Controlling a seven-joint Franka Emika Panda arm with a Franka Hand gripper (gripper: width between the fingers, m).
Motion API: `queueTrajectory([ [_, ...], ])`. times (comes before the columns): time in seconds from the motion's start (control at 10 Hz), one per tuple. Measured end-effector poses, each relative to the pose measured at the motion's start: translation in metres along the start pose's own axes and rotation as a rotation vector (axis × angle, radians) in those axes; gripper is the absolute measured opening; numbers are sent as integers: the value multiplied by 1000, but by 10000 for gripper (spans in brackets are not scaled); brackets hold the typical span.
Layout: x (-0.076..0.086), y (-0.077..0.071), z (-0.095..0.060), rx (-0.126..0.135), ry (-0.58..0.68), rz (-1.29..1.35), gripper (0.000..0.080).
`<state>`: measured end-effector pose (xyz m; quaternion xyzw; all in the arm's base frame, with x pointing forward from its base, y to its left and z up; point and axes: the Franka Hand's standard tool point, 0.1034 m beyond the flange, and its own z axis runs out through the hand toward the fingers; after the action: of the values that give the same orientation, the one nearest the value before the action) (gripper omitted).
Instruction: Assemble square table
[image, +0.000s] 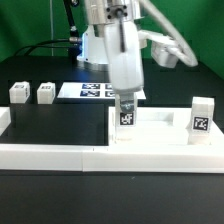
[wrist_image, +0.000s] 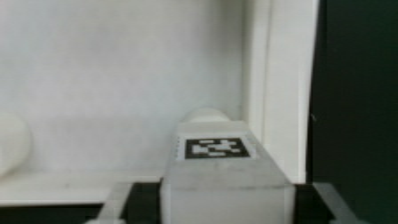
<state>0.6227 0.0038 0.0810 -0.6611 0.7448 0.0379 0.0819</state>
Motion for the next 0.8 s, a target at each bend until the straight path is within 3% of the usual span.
queueTrajectory([
  [0.2,0,0,0,0,2,4,291],
  [0.3,0,0,1,-1,2,-12,456],
  [0.4,0,0,1,-2,4,-42,456],
  [0.5,-1,1,1,-8,12,-222,602],
  [0.6,-3,1,0,-25,43,-427,635],
  [0.8,-6,0,1,-27,63,-593,647],
])
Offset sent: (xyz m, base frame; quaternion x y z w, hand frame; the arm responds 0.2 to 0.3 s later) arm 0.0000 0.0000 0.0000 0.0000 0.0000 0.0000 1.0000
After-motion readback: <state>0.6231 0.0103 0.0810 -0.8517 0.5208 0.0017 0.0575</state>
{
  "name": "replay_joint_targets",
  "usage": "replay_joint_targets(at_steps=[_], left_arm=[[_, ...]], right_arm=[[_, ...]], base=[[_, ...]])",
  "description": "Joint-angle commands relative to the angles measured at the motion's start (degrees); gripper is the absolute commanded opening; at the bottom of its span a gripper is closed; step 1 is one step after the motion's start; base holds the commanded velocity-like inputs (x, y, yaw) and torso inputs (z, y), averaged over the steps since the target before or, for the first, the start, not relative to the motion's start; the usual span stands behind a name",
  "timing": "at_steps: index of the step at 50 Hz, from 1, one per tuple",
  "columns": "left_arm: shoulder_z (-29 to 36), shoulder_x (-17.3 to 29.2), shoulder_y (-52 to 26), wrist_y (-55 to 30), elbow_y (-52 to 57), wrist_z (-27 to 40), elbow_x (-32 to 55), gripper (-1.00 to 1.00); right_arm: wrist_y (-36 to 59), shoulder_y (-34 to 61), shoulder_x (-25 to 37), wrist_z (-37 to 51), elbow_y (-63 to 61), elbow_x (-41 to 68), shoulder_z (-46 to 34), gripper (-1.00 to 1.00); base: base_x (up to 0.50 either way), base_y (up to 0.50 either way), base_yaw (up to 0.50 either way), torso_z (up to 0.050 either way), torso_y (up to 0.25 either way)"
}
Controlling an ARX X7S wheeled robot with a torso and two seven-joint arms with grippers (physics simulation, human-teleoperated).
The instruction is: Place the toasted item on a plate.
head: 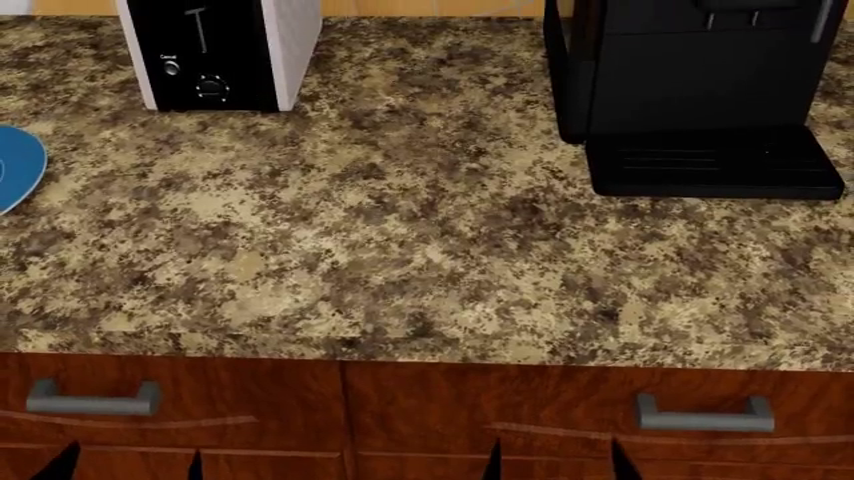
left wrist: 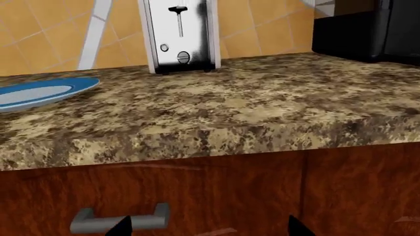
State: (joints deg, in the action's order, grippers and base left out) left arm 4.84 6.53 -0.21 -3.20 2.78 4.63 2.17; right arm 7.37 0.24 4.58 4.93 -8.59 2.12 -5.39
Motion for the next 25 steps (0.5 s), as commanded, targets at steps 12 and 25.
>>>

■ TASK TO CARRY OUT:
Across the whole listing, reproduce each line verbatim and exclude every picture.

■ EXPECTED ANSWER:
Controlling a seven-joint Franka Emika Panda arm with a Franka Hand gripper (gripper: width between the fingers, m).
Motion API: `queueTrajectory([ [_, ...], ])`. times (comes before the columns): time in seconds from the motion's start (control at 10 Hz), one per tuple. Measured end-effector poses, each relative to the pose measured at the motion's start: translation in metres along the start pose's own axes and rotation as a rotation vector (axis × angle, radians) in those axes; gripper is the absolute measured opening; numbers are sent as integers: the value multiplied by 1000, but by 10000 for gripper (spans in brackets are not scaled); brackets hold the typical span.
Layout: x (-0.076..0.086), y (-0.077..0.071), z (-0.095..0.060), rx (-0.126..0.135), ry (-0.58..0.68), rz (-1.29..1.35), gripper (0.000..0.080).
`<state>`: measured end-effector pose (xyz m; quaternion xyzw; all in the arm's base frame, with x pointing forward from its base, y to its left and z up; point and axes: the Franka Hand's standard tool point, 0.1034 m beyond the flange, and its own z axis runs out through the hand toward the fingers; after the action: of the values that give the same orientation, the one nearest the value before the action) (gripper omitted).
Instruction: Assemble square table
[image, +0.000s] 
[wrist_image, +0.000s] 
<state>0.6227 0.0038 0.0810 -0.6611 0.7448 0.0379 0.0819</state>
Motion for the next 0.8 s, a target at each bend until the straight path is within 3% of the usual span.
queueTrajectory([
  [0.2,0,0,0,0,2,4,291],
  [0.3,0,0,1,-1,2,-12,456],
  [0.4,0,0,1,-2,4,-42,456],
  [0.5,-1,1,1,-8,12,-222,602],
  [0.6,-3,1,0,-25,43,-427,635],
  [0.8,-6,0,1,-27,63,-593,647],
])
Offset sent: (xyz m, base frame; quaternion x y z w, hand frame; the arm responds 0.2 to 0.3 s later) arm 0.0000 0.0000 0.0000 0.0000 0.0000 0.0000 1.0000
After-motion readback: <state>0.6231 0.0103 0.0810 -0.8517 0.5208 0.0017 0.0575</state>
{
  "name": "replay_joint_targets",
  "usage": "replay_joint_targets(at_steps=[_], left_arm=[[_, ...]], right_arm=[[_, ...]], base=[[_, ...]])",
  "description": "Joint-angle commands relative to the angles measured at the motion's start (degrees); gripper is the absolute commanded opening; at the bottom of its span a gripper is closed; step 1 is one step after the motion's start; base holds the commanded velocity-like inputs (x, y, yaw) and torso inputs (z, y), averaged over the steps since the target before or, for the first, the start, not relative to the motion's start; the usual span stands behind a name",
  "timing": "at_steps: index of the step at 50 Hz, from 1, one per tuple",
  "columns": "left_arm: shoulder_z (-29 to 36), shoulder_x (-17.3 to 29.2), shoulder_y (-52 to 26), wrist_y (-55 to 30), elbow_y (-52 to 57), wrist_z (-27 to 40), elbow_x (-32 to 55), gripper (-1.00 to 1.00); right_arm: wrist_y (-36 to 59), shoulder_y (-34 to 61), shoulder_x (-25 to 37), wrist_z (-37 to 51), elbow_y (-63 to 61), elbow_x (-41 to 68), shoulder_z (-46 to 34), gripper (-1.00 to 1.00); base: base_x (up to 0.50 either way), base_y (up to 0.50 either way), base_yaw (up to 0.50 either way), torso_z (up to 0.050 either way), torso_y (up to 0.25 either way)"
}
Controlling an ARX X7S wheeled robot with a torso and two seven-joint arms with grippers (physics simulation, human-teleoperated).
The instruction is: Place the toasted item on a plate.
head: 
left wrist: 
State: (joints deg, in the action's order, grippers and base left out) left arm 4.84 6.53 -0.21 -3.20 2.78 4.63 2.17; right arm 7.37 0.24 4.58 4.93 -8.59 2.12 -5.39
Motion for the next 25 steps (0.5 s), as commanded, targets at steps 12 and 25.
>>>

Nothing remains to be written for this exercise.